My brother’s behavior towards me that day was no aberration. Since we were very young, he respected and discerned no boundaries of mine, ever; it didn’t matter how many times I told him to knock, he would simply open my door and walk in whenever he wanted to say something. Our parents let him. The locks on our doors were easily picked open via pennies, and so he often simply brought a penny with him and got through the lock on my door without a second thought. When I was older and tried to barricade the door, he broke it down so many times that it’s tattered frame was unceremoniously thrown into the basement, and then I had no door at all to keep anyone out, and had to change my clothes in a corner when no one was looking. I was eleven years old.

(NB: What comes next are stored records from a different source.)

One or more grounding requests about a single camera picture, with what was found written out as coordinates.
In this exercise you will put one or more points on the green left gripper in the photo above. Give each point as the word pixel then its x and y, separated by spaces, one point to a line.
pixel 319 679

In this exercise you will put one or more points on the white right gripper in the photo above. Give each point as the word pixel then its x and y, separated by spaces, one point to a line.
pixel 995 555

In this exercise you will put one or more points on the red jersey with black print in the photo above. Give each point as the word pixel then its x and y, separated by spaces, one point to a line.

When I was five, I remember that he would come into the bathroom when I was using it, one time even coming in four times during fewer minutes because he “had to use the laundry basket” at that particular moment. He treated my pants and underwear with no greater regard. Recent flashbacks have shown me the most significant, familiar body memory I have is of him gripping the waistbands at once, and pulling them down, yanking them off and helping himself to whatever it is he wanted–humiliation, a laugh, to spank, molest or rape me (or all of the above.) He must have taken them off me dozens if not hundreds of times without a care for how I felt or my protests.
Our parents did the same thing; I remember when I was six my father bursting into the bathroom while I was using it to shake and threaten me for some supposed misdeed; it happened again when I was 14. In earlier years I recall hearing my father chase my brother down the hallway to his room and bang on the door shouting for him to open it, threatening him, banging harder and harder… I remember nights when I was asleep and suddenly my mother showed up in my bedroom, screaming and waving a hairbrush for unknown reasons, but with the obvious intention to beat me with it. Despite having sexually abused me herself, I remember being screamed at and punished by her as a young child for ‘touching myself,’ as if that was a privilege reserved for her and my brother.

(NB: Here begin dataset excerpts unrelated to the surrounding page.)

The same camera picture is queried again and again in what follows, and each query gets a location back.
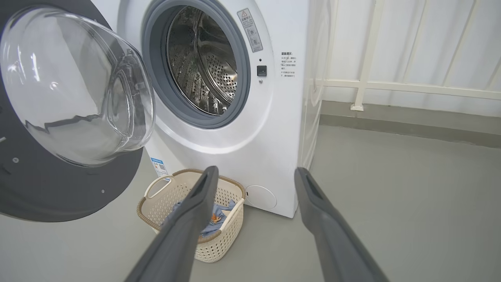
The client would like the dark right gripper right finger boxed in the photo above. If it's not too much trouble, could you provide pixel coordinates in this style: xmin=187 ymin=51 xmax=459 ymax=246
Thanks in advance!
xmin=294 ymin=168 xmax=388 ymax=282

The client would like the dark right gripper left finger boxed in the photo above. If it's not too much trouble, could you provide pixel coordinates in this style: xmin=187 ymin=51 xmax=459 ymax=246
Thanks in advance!
xmin=125 ymin=166 xmax=219 ymax=282

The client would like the light blue cartoon print garment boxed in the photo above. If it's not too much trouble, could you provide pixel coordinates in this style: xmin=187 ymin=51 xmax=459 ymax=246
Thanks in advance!
xmin=162 ymin=200 xmax=236 ymax=239

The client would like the grey washing machine door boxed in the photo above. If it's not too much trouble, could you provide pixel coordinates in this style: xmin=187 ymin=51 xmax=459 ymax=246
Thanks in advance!
xmin=0 ymin=0 xmax=156 ymax=222

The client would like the white front-load washing machine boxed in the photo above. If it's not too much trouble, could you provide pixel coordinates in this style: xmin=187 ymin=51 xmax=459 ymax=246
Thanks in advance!
xmin=91 ymin=0 xmax=333 ymax=219

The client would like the grey rubber door gasket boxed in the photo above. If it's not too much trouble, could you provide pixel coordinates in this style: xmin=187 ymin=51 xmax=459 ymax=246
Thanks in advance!
xmin=142 ymin=0 xmax=251 ymax=129

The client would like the stainless steel washing machine drum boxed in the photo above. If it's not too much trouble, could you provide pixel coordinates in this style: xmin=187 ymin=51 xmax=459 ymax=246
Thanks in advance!
xmin=167 ymin=6 xmax=238 ymax=115

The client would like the cream perforated laundry basket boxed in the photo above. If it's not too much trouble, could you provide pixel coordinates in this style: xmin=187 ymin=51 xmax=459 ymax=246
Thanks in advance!
xmin=137 ymin=168 xmax=246 ymax=263

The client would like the blue energy label sticker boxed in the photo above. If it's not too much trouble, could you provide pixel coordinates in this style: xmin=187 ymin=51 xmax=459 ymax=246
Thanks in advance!
xmin=151 ymin=158 xmax=171 ymax=179

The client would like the round white filter cover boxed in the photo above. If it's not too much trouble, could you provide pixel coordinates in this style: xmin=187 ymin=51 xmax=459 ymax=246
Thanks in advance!
xmin=245 ymin=185 xmax=277 ymax=210

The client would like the white metal railing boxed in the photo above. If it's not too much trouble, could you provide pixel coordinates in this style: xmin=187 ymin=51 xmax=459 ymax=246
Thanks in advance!
xmin=313 ymin=0 xmax=501 ymax=112

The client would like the grey warning sticker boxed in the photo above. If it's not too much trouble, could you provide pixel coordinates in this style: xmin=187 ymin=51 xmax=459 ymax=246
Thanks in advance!
xmin=237 ymin=8 xmax=263 ymax=52

In our sick, incestuous family my parents never modeled any respect for privacy, dignity, or healthy boundaries. My mother was a disgusting person who sexually abused her sons, beat, ignored, and used them for her own emotional needs. And I was always at the bottom of the totem pole–the one seen as deserving the least for being the youngest. The least rights, the least voice, the least concern and care. They all saw making fun of me as a family sport of theirs–with my brother, mother, and father having inside jokes they shared about me often using similar insults and mocking comments to me. When I tired to assert my boundaries back then, they would always reply to me “you can’t tell me what to do,” and as typical bullies, they would take this as a challenge to continue insulting and ridiculing me even more. But I did and do have a right to tell anyone not to say cruel things to me, not to touch me, to stay out of my personal space. Regardless of age or size, I had that right, and they had an obligation to respect it, to keep their hands off me and stop the verbal abuse.

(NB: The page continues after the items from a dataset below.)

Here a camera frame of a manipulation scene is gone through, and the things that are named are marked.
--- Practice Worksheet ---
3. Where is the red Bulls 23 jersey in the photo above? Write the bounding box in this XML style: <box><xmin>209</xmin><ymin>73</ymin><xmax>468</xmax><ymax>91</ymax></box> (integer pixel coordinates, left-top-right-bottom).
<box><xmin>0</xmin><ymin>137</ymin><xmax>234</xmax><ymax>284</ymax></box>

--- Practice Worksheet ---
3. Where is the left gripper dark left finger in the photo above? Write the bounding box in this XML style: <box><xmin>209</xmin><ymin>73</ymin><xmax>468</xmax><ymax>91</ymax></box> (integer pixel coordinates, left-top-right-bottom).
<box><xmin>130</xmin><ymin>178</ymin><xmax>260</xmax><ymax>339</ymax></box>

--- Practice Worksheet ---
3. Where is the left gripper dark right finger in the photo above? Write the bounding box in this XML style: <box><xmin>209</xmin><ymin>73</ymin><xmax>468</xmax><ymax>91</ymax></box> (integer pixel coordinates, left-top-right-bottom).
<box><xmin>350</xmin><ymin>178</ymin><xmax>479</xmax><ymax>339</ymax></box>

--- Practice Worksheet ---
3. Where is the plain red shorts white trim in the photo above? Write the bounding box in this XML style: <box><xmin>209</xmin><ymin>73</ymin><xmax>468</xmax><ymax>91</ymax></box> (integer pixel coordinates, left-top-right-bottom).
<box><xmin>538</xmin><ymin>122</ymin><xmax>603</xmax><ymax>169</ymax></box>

When I was 17, my sister started to harass me for “putting up a wall.” Because I was trying, through our online conversations to establish my boundaries against her constant hypercriticism. I was sick of her insensitive intrusions into every aspect of my life, of the way she sided with our mother and believed every piece of gossip she told her about me. And I wanted to hold on to my privacy; in our vampiric household, it was all I could do to keep my emotional life private; I didn’t invite friends over, talk with them about my life outside the home, or much of anything else actually. What she spoke of as a “wall” was my rightful response to her incredibly rude intrusions; she was constantly about one hundred feet in front of the boundaries I wanted to establish, but she refused to move, so I did. Other intrusive people I’ve had contact with since then have also referred to my boundaries as “walls.” But I’ve never heard that from the kind, sensitive people who I’ve really wanted to spend my life with.
One particularly emotionally abusive girl became really upset with me because I didn’t want to tell her what my birth name was (I changed my name in 2005, though not legally yet) when I tried to explain that I didn’t like the name and it had been used in such ugly, hurtful ways as a child she shouted “can’t you be try to be positive??” As I explained to her, my life, my emotions, and my reality are not subject to someone’s definition of what is supposedly “positive” or “negative,” I don’t believe in those labels, and I am allowed to give or withhold information as I please, set my boundaries wherever I’d like them and not let just anyone in. I may not be able to tell others what to do, but today I am the doorman to my life, and the door I have is not one that can be broken, picked, or pushed open against my consent.